**What is being asked:** Print word for word the first line of the records below and every following line through the one containing "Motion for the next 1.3"; print nothing else.

**Extracted entries:**
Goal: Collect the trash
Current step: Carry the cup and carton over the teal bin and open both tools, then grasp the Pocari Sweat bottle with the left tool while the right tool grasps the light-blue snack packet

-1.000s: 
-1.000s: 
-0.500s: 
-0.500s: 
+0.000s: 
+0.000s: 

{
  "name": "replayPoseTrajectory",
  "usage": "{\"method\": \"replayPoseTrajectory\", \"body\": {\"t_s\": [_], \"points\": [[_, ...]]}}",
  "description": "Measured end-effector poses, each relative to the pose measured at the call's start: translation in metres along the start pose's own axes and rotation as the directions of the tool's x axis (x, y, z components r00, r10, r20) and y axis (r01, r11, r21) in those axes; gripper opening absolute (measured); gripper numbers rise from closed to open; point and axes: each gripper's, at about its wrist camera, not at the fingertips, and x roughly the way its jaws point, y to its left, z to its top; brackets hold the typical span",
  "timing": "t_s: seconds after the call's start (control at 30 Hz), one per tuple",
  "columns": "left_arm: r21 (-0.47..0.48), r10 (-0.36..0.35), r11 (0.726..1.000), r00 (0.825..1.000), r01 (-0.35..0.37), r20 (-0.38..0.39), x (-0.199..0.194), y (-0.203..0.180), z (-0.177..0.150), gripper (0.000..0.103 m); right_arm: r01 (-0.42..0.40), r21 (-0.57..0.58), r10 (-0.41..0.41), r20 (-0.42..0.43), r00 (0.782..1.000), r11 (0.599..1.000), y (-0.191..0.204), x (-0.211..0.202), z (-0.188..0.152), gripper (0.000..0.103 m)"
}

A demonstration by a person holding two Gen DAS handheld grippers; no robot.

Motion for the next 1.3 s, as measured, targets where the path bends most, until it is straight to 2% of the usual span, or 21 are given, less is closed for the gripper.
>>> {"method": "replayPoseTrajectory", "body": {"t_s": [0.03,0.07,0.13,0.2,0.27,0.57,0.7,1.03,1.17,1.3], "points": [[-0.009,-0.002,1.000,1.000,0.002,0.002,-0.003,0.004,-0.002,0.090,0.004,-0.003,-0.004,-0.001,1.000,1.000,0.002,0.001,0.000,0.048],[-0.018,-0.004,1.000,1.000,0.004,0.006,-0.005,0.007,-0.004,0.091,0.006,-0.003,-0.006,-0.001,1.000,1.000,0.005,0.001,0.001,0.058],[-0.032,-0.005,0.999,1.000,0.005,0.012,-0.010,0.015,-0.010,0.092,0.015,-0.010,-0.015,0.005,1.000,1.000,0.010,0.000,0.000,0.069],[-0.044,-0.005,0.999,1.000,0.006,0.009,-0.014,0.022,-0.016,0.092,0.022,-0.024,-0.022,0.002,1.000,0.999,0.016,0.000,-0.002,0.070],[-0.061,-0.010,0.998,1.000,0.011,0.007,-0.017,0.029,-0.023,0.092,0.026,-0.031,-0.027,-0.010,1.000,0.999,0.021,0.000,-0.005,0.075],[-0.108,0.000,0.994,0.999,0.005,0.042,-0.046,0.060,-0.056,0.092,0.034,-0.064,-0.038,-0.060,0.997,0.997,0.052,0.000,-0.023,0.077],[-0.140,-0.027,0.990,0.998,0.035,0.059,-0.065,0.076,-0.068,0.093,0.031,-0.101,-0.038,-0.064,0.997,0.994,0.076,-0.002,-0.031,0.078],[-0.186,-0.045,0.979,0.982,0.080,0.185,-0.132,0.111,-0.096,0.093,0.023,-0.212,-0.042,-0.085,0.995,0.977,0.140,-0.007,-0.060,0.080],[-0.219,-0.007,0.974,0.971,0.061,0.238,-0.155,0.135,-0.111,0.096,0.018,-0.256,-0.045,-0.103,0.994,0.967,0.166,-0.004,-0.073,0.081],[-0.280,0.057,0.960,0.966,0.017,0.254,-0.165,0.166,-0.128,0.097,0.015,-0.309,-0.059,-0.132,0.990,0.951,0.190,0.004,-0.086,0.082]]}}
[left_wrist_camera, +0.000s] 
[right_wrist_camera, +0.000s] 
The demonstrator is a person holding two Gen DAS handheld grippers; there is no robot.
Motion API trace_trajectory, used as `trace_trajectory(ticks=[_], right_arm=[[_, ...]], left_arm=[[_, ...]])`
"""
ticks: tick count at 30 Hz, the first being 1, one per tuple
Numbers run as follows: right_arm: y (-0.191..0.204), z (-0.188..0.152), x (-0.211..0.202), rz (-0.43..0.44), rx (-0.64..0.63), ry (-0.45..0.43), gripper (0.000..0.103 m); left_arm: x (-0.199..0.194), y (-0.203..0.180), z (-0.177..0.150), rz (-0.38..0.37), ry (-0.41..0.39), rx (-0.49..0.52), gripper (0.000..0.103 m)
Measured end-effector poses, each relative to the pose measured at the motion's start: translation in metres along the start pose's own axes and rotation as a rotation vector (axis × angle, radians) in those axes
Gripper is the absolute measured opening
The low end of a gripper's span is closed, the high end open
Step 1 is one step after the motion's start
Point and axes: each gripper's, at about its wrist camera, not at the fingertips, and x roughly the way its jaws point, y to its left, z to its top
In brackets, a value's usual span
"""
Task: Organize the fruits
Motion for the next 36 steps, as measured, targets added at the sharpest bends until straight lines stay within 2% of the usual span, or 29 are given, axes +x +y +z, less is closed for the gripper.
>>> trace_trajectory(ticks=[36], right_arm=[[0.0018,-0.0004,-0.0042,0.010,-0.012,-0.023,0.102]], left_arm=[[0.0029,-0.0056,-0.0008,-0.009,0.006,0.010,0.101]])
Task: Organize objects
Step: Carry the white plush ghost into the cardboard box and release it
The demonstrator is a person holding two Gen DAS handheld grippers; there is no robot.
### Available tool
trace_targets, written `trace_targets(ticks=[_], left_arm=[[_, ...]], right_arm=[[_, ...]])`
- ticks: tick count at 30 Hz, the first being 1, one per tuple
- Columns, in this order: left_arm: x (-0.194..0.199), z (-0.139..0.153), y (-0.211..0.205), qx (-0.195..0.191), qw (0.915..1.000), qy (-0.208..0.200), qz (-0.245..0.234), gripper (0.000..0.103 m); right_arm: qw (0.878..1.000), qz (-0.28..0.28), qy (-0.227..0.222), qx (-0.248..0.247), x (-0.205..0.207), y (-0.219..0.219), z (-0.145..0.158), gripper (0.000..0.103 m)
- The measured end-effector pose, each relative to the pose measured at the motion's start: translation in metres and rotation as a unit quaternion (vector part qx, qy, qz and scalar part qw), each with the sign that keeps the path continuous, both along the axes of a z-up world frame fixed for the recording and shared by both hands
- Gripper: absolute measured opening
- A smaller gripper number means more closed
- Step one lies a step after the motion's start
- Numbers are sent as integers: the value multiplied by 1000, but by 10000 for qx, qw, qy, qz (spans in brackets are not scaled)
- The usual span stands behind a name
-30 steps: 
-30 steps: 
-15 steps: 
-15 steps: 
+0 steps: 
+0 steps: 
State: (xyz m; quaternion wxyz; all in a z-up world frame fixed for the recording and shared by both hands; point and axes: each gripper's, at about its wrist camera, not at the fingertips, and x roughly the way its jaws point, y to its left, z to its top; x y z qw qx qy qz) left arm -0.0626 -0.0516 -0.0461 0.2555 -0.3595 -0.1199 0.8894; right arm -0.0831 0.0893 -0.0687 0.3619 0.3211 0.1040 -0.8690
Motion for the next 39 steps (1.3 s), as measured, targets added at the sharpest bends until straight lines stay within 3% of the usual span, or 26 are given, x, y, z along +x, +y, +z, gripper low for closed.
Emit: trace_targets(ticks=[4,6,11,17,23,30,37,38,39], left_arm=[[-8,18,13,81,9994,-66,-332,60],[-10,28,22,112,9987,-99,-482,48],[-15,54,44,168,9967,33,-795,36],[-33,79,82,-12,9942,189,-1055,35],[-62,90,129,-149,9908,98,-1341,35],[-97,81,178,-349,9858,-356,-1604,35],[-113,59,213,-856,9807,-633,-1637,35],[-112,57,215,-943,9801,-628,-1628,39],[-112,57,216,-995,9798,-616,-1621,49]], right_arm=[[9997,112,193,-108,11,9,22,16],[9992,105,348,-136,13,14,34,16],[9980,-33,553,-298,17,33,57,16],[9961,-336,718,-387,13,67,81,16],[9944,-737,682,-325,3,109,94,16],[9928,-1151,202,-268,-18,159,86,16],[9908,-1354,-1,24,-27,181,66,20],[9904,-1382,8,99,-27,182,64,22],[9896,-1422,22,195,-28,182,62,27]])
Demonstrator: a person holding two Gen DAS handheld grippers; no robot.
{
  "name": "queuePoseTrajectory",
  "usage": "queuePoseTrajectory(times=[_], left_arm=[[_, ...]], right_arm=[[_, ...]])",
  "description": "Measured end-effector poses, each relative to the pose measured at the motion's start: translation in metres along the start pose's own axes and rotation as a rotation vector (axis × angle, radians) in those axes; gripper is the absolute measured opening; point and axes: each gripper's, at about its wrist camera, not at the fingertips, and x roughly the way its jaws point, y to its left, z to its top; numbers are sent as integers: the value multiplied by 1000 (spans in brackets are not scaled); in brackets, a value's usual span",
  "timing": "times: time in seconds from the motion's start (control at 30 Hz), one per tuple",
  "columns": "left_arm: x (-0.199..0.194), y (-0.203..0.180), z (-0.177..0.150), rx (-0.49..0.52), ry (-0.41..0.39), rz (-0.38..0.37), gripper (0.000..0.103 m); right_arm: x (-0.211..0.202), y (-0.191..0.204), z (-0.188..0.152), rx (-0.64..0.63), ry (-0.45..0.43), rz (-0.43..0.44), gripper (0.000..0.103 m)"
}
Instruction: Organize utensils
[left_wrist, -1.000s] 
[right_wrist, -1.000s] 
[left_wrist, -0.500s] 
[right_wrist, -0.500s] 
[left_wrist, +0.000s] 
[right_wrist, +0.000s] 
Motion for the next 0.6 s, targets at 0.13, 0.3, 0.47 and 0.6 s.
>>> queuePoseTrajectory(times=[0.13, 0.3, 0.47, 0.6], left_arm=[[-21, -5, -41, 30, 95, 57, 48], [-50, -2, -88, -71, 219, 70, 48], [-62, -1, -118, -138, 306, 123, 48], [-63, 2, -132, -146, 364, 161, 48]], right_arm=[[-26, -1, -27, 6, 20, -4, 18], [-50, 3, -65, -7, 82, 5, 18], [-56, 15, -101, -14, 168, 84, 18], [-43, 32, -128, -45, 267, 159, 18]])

**Exercise answer:**
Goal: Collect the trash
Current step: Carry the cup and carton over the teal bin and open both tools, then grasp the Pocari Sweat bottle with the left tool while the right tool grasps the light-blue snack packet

-1.000s: 
-1.000s: 
-0.500s: 
-0.500s: 
+0.000s: 
+0.000s: 

{
  "name": "replayPoseTrajectory",
  "usage": "{\"method\": \"replayPoseTrajectory\", \"body\": {\"t_s\": [_], \"points\": [[_, ...]]}}",
  "description": "Measured end-effector poses, each relative to the pose measured at the call's start: translation in metres along the start pose's own axes and rotation as the directions of the tool's x axis (x, y, z components r00, r10, r20) and y axis (r01, r11, r21) in those axes; gripper opening absolute (measured); gripper numbers rise from closed to open; point and axes: each gripper's, at about its wrist camera, not at the fingertips, and x roughly the way its jaws point, y to its left, z to its top; brackets hold the typical span",
  "timing": "t_s: seconds after the call's start (control at 30 Hz), one per tuple",
  "columns": "left_arm: r21 (-0.47..0.48), r10 (-0.36..0.35), r11 (0.726..1.000), r00 (0.825..1.000), r01 (-0.35..0.37), r20 (-0.38..0.39), x (-0.199..0.194), y (-0.203..0.180), z (-0.177..0.150), gripper (0.000..0.103 m); right_arm: r01 (-0.42..0.40), r21 (-0.57..0.58), r10 (-0.41..0.41), r20 (-0.42..0.43), r00 (0.782..1.000), r11 (0.599..1.000), y (-0.191..0.204), x (-0.211..0.202), z (-0.188..0.152), gripper (0.000..0.103 m)"
}

A demonstration by a person holding two Gen DAS handheld grippers; no robot.

Motion for the next 1.3 s, as measured, targets where the path bends most, until it is straight to 2% of the usual span, or 21 are given, less is closed for the gripper.

What the exercise required is now done.